This past week, for me, has been a week of both contemplation and mourning.  The day when I was to attend a memorial service for my friend’s sister, I found out that a dear congregant of my church, who I was just starting to know, had just passed away.  Meanwhile, I heard on the T.V broadcast, more sobering news about the problems of violence in Chicago. Also, I heard on the broadcast that white nationalists and anti-racist protestors where planning marches all across the country. The last time this happened (i.e  last year), there was widespread violence—especially in Charlottesville.  While I have heard that both my friend’s sister and the dear congregant valued people and life, sadly much of society is turning the other way.  I believe that one of the roots of most of society’s ills is the fact that they don’t really value people.

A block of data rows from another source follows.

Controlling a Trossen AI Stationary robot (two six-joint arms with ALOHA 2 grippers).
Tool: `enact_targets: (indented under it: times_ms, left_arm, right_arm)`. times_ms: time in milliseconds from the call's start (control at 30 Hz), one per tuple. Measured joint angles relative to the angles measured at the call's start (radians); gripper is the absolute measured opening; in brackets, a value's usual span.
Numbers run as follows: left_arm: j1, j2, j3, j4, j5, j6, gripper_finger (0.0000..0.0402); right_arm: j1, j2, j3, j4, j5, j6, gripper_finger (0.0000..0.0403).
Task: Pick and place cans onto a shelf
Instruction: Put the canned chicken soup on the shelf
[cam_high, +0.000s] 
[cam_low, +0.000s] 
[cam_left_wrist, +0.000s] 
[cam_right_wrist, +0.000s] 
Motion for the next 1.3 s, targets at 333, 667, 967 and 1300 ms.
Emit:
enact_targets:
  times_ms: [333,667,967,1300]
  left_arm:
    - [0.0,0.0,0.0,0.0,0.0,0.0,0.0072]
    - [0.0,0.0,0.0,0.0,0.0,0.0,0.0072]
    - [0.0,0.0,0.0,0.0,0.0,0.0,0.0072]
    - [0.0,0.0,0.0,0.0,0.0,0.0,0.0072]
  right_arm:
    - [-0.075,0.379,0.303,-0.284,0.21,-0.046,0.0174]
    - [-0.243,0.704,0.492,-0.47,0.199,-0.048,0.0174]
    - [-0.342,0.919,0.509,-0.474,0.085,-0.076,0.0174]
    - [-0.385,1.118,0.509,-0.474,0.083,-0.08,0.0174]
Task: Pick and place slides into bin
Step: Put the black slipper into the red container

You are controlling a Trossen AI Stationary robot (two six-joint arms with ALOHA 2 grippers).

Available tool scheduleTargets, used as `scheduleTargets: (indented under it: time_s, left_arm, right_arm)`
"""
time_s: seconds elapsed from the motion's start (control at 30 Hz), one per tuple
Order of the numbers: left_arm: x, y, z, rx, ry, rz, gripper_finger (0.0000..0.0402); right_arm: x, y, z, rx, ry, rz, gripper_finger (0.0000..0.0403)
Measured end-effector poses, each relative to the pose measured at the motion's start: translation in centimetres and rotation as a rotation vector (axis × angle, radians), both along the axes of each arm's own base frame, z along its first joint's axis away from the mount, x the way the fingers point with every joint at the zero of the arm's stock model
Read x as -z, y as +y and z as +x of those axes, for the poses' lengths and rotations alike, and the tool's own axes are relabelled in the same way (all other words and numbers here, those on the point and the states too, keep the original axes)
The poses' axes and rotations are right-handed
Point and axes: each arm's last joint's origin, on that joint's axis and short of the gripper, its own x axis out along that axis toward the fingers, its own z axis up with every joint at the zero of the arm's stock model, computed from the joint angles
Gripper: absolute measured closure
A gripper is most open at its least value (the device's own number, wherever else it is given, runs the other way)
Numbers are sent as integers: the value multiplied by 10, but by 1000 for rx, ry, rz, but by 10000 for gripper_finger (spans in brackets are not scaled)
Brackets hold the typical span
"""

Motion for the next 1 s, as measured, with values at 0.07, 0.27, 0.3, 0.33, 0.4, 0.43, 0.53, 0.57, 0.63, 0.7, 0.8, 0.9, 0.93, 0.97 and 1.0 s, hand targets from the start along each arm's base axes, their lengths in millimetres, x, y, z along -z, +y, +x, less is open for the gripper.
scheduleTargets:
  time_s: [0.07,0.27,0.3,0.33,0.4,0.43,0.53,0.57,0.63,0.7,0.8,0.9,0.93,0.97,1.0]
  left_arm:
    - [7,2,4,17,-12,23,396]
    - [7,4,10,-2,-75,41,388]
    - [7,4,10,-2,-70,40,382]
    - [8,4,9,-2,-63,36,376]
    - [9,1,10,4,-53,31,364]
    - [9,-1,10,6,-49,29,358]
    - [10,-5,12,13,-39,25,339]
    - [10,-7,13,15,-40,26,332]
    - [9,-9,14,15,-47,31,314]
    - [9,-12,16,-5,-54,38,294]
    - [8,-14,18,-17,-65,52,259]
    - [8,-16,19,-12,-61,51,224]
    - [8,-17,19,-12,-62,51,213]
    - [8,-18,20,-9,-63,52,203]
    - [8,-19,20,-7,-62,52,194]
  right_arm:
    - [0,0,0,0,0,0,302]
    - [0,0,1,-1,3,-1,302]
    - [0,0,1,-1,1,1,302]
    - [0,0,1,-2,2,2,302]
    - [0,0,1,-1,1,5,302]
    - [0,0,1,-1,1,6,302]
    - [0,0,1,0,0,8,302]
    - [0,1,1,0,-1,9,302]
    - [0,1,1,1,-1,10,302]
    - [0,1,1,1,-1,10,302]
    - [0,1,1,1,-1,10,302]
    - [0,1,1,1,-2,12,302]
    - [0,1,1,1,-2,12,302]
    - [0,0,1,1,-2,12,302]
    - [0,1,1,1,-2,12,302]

In fact, one lesson that I learned on loss and love is not to take others for granted.  Unfortunately, all of us (including me, of course), have been guilty of taking for granted someone’s presence, at one time or another.  For instance, for many years, I had not taken much of an effort to really help or get to know my aunt. Yes, I appreciated all that she had done for my family and me, but it didn’t register in my head just how much she had done, until she got very sick when I saw her about a month ago.  Fortunately, I still can get to know her now. Also, I was very fortunate that I was able to visit my dear congregant before she passed away and realize what a beautiful and joyous soul she was, even in the midst of her pain and suffering!   Had I not realized how much my aunt had done for me now, and had I not taken the time to see and get to know my dear congregant friend before she had passed away, I would have been filled with regret and deep sadness about missing opportunities to see such beautiful souls.  One practical way not to take others for granted is to thank the people in your life who have had a positive impact on you.  Don’t just assume that they will be with you forever, because even tomorrow is not guaranteed for us—or them either.  Don’t assume they will be able to provide their help or impact you in the way you want them to, because sickness or death may take them.

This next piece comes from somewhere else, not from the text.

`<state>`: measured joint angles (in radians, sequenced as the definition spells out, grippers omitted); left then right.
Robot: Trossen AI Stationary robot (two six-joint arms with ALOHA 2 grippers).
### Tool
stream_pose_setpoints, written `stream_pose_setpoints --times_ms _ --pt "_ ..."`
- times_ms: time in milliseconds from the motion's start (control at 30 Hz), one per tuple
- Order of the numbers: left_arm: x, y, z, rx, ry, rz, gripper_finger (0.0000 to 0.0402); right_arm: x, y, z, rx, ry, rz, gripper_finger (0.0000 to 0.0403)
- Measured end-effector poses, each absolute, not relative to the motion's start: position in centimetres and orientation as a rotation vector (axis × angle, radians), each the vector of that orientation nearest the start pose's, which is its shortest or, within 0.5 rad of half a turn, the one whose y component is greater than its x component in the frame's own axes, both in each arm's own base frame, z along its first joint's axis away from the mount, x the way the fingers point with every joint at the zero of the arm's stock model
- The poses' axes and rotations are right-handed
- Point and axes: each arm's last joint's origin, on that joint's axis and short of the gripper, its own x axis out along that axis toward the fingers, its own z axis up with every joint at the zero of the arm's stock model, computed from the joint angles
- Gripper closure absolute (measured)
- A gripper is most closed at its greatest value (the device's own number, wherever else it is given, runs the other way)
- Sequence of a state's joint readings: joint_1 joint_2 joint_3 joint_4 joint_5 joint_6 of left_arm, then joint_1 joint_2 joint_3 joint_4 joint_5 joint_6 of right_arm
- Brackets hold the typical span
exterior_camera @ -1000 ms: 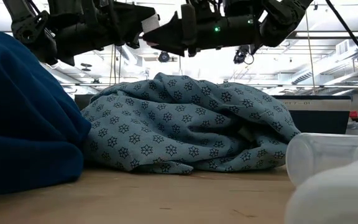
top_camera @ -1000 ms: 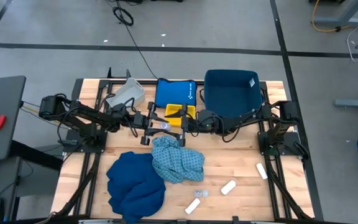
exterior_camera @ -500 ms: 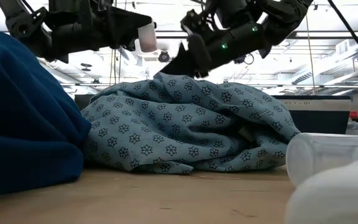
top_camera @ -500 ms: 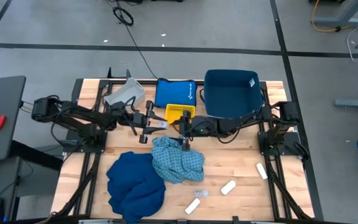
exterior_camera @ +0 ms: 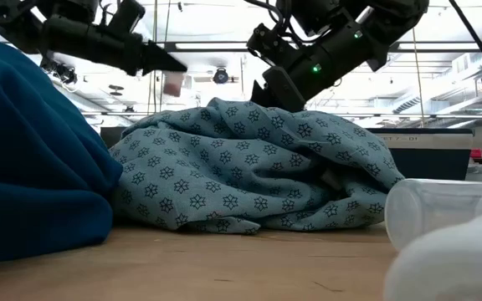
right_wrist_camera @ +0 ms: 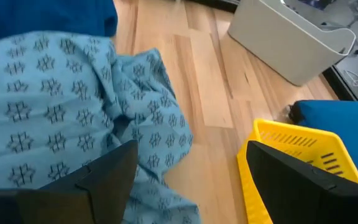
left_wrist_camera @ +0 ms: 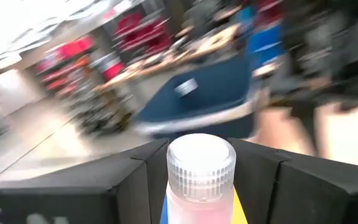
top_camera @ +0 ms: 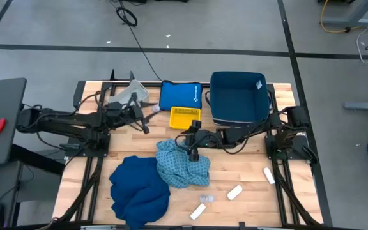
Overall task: Pick & place medical supplies in basket/bin
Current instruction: Put the top transparent pill bottle into the gray bin
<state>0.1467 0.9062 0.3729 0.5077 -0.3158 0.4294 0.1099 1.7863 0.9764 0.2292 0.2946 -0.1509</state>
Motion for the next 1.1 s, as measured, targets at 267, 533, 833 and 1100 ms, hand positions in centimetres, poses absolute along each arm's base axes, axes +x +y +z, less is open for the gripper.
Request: stream_pose_setpoints --times_ms 267,533,833,1100 --pt "17.8 5.5 23.0 0.352 0.257 0.763 0.0257 36.7 3.3 17.4 -0.296 0.578 -0.176 0.0094" --pt "16.4 9.0 21.5 0.191 0.366 0.998 0.0257 36.7 3.3 17.4 -0.299 0.577 -0.177 0.0094" --pt "15.9 12.5 18.8 0.096 0.508 1.132 0.0257 36.7 3.3 17.4 -0.302 0.577 -0.176 0.0094" --pt "15.7 15.2 16.2 0.019 0.596 1.137 0.0257 36.7 3.3 17.4 -0.302 0.576 -0.175 0.0094"
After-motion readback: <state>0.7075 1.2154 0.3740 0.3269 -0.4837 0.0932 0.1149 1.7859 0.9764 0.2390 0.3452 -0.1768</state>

Another lesson that I have learned on loss and love is to value the time that I have on this earth. Strive not to waste time. I know waiting in line or in traffic may seem like “time-wasters,” but I don’t mean those. The more dangerous time-wasters in our life, I believe, are being jealous of someone, chasing material wealth, and obsessing over our outer appearance.  I am beginning to learn more and more that being jealous of someone (for more on jealousy, or envy, please see this post.)  is so much a waste of time, primarily because it does not work to improve oneself, only to destroy another person.  Also, thinking in your head ways to destroy a person ultimately not only hardens your heart, but also ultimately destroys you, if this envy is left unchecked.  Chasing material wealth is a waste of time because it does not last forever. When you die, you cannot take your wealth or even your car with you.  Being generous and leaving a positive mark on this world will last longer than trying to hold on to something that ultimately will be destroyed or lost.  Obsessing over outer beauty is also a waste of time because ultimately it won’t last. We get older, and eventually our body decomposes after we die.   Yes, we should strive to look and smell decent whenever we can, since this is a gesture of politeness. However, we should not have to spend hours looking good every day just to impress others.  So, how do we save time? I would attest that the best uses of our time are to spend it joyfully with those you love and/or care about, by serving others in need, and by doing what you can to benefit others.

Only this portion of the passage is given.